:: Task description ::
Once you have read the listing, retype all of it exactly.

--- Exercise data ---

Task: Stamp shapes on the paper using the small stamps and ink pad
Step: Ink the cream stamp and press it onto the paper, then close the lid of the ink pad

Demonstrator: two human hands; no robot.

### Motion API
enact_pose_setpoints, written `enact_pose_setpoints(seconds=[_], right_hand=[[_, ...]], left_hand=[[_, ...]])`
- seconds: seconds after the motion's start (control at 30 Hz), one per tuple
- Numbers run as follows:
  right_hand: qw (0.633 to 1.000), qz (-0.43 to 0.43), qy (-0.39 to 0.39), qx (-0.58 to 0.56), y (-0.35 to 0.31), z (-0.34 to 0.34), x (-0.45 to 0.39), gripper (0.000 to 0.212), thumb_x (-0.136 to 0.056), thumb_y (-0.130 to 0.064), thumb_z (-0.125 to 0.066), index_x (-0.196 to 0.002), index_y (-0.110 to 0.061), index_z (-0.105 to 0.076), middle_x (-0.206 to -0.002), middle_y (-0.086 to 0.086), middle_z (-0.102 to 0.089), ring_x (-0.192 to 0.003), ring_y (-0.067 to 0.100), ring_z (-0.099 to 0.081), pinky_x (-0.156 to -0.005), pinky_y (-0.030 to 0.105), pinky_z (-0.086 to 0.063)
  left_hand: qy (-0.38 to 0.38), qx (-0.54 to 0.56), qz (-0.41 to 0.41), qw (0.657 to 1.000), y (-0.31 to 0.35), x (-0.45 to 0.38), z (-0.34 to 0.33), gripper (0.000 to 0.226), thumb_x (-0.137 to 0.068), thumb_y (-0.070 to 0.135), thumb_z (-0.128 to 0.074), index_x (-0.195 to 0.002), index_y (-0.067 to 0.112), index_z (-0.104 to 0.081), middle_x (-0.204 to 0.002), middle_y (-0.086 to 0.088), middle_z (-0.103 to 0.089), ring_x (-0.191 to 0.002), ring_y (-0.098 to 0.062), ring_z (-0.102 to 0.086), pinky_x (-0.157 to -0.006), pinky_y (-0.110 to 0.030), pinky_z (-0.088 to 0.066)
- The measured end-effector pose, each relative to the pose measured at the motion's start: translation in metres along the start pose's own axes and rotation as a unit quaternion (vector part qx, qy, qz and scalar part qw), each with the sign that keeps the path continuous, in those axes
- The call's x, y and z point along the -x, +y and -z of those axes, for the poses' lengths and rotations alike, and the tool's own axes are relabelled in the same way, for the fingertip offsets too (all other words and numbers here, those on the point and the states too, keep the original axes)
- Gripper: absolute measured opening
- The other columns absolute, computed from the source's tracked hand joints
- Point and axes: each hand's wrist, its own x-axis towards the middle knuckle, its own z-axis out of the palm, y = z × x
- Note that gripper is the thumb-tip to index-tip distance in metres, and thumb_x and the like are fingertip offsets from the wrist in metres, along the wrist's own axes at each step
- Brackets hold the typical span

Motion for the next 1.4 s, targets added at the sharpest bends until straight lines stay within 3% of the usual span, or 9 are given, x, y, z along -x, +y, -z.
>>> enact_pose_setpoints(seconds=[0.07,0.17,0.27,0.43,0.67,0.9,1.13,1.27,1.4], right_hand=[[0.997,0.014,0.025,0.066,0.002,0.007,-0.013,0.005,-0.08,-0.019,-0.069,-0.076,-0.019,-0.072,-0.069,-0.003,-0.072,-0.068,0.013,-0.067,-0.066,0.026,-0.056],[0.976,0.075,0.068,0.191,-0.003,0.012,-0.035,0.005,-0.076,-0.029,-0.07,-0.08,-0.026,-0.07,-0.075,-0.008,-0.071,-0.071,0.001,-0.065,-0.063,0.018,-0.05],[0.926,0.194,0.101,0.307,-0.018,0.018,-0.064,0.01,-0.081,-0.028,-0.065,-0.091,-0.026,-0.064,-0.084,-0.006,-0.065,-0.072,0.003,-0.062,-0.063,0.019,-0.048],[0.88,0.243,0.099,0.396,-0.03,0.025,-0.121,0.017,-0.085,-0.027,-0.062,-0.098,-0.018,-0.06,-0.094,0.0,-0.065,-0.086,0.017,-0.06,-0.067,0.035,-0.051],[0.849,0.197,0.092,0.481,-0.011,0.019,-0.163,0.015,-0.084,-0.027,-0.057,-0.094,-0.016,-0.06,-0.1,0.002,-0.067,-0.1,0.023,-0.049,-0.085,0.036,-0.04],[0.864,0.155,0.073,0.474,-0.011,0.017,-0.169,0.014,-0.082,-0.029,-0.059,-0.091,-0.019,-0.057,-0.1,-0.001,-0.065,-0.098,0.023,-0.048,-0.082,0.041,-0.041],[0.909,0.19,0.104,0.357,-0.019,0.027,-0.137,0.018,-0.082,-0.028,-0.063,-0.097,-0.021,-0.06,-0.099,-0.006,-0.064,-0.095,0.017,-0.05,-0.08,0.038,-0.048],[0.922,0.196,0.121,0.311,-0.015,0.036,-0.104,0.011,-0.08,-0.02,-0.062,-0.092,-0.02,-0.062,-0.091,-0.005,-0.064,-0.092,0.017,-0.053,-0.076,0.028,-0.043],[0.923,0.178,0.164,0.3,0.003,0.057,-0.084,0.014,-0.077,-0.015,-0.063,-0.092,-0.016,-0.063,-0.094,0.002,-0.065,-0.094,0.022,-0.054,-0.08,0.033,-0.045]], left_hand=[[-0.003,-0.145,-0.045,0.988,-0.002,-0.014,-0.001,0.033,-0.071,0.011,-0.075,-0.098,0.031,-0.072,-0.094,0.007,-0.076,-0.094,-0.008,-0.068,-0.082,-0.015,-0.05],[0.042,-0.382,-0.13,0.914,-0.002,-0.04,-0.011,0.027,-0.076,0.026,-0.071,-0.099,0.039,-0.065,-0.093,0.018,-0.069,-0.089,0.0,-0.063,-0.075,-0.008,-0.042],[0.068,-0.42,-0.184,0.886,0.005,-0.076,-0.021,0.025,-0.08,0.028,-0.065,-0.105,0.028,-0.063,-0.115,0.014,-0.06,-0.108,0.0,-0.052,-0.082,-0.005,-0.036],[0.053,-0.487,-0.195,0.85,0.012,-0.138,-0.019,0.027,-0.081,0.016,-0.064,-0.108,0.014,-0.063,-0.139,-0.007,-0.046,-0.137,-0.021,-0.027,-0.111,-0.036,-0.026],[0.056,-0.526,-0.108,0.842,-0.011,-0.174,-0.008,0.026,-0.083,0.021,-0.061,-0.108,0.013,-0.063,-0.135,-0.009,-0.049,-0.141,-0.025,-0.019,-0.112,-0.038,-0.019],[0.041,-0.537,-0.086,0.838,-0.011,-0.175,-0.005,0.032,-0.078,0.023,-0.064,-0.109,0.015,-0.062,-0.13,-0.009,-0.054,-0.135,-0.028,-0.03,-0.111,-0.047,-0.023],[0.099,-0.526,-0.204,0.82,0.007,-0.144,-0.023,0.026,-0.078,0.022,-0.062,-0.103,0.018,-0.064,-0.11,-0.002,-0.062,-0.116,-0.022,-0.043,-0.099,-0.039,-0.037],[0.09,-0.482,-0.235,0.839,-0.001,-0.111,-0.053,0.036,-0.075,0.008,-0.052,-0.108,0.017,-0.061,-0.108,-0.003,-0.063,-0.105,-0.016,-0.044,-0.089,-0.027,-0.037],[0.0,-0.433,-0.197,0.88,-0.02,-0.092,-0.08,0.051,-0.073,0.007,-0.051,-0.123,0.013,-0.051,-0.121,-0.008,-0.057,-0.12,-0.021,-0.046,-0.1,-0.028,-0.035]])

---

:: Task result ::
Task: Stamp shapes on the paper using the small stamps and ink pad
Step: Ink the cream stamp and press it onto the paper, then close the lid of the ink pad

Demonstrator: two human hands; no robot.

### Motion API
enact_pose_setpoints, written `enact_pose_setpoints(seconds=[_], right_hand=[[_, ...]], left_hand=[[_, ...]])`
- seconds: seconds after the motion's start (control at 30 Hz), one per tuple
- Numbers run as follows:
  right_hand: qw (0.633 to 1.000), qz (-0.43 to 0.43), qy (-0.39 to 0.39), qx (-0.58 to 0.56), y (-0.35 to 0.31), z (-0.34 to 0.34), x (-0.45 to 0.39), gripper (0.000 to 0.212), thumb_x (-0.136 to 0.056), thumb_y (-0.130 to 0.064), thumb_z (-0.125 to 0.066), index_x (-0.196 to 0.002), index_y (-0.110 to 0.061), index_z (-0.105 to 0.076), middle_x (-0.206 to -0.002), middle_y (-0.086 to 0.086), middle_z (-0.102 to 0.089), ring_x (-0.192 to 0.003), ring_y (-0.067 to 0.100), ring_z (-0.099 to 0.081), pinky_x (-0.156 to -0.005), pinky_y (-0.030 to 0.105), pinky_z (-0.086 to 0.063)
  left_hand: qy (-0.38 to 0.38), qx (-0.54 to 0.56), qz (-0.41 to 0.41), qw (0.657 to 1.000), y (-0.31 to 0.35), x (-0.45 to 0.38), z (-0.34 to 0.33), gripper (0.000 to 0.226), thumb_x (-0.137 to 0.068), thumb_y (-0.070 to 0.135), thumb_z (-0.128 to 0.074), index_x (-0.195 to 0.002), index_y (-0.067 to 0.112), index_z (-0.104 to 0.081), middle_x (-0.204 to 0.002), middle_y (-0.086 to 0.088), middle_z (-0.103 to 0.089), ring_x (-0.191 to 0.002), ring_y (-0.098 to 0.062), ring_z (-0.102 to 0.086), pinky_x (-0.157 to -0.006), pinky_y (-0.110 to 0.030), pinky_z (-0.088 to 0.066)
- The measured end-effector pose, each relative to the pose measured at the motion's start: translation in metres along the start pose's own axes and rotation as a unit quaternion (vector part qx, qy, qz and scalar part qw), each with the sign that keeps the path continuous, in those axes
- The call's x, y and z point along the -x, +y and -z of those axes, for the poses' lengths and rotations alike, and the tool's own axes are relabelled in the same way, for the fingertip offsets too (all other words and numbers here, those on the point and the states too, keep the original axes)
- Gripper: absolute measured opening
- The other columns absolute, computed from the source's tracked hand joints
- Point and axes: each hand's wrist, its own x-axis towards the middle knuckle, its own z-axis out of the palm, y = z × x
- Note that gripper is the thumb-tip to index-tip distance in metres, and thumb_x and the like are fingertip offsets from the wrist in metres, along the wrist's own axes at each step
- Brackets hold the typical span

Motion for the next 1.4 s, targets added at the sharpest bends until straight lines stay within 3% of the usual span, or 9 are given, x, y, z along -x, +y, -z.
>>> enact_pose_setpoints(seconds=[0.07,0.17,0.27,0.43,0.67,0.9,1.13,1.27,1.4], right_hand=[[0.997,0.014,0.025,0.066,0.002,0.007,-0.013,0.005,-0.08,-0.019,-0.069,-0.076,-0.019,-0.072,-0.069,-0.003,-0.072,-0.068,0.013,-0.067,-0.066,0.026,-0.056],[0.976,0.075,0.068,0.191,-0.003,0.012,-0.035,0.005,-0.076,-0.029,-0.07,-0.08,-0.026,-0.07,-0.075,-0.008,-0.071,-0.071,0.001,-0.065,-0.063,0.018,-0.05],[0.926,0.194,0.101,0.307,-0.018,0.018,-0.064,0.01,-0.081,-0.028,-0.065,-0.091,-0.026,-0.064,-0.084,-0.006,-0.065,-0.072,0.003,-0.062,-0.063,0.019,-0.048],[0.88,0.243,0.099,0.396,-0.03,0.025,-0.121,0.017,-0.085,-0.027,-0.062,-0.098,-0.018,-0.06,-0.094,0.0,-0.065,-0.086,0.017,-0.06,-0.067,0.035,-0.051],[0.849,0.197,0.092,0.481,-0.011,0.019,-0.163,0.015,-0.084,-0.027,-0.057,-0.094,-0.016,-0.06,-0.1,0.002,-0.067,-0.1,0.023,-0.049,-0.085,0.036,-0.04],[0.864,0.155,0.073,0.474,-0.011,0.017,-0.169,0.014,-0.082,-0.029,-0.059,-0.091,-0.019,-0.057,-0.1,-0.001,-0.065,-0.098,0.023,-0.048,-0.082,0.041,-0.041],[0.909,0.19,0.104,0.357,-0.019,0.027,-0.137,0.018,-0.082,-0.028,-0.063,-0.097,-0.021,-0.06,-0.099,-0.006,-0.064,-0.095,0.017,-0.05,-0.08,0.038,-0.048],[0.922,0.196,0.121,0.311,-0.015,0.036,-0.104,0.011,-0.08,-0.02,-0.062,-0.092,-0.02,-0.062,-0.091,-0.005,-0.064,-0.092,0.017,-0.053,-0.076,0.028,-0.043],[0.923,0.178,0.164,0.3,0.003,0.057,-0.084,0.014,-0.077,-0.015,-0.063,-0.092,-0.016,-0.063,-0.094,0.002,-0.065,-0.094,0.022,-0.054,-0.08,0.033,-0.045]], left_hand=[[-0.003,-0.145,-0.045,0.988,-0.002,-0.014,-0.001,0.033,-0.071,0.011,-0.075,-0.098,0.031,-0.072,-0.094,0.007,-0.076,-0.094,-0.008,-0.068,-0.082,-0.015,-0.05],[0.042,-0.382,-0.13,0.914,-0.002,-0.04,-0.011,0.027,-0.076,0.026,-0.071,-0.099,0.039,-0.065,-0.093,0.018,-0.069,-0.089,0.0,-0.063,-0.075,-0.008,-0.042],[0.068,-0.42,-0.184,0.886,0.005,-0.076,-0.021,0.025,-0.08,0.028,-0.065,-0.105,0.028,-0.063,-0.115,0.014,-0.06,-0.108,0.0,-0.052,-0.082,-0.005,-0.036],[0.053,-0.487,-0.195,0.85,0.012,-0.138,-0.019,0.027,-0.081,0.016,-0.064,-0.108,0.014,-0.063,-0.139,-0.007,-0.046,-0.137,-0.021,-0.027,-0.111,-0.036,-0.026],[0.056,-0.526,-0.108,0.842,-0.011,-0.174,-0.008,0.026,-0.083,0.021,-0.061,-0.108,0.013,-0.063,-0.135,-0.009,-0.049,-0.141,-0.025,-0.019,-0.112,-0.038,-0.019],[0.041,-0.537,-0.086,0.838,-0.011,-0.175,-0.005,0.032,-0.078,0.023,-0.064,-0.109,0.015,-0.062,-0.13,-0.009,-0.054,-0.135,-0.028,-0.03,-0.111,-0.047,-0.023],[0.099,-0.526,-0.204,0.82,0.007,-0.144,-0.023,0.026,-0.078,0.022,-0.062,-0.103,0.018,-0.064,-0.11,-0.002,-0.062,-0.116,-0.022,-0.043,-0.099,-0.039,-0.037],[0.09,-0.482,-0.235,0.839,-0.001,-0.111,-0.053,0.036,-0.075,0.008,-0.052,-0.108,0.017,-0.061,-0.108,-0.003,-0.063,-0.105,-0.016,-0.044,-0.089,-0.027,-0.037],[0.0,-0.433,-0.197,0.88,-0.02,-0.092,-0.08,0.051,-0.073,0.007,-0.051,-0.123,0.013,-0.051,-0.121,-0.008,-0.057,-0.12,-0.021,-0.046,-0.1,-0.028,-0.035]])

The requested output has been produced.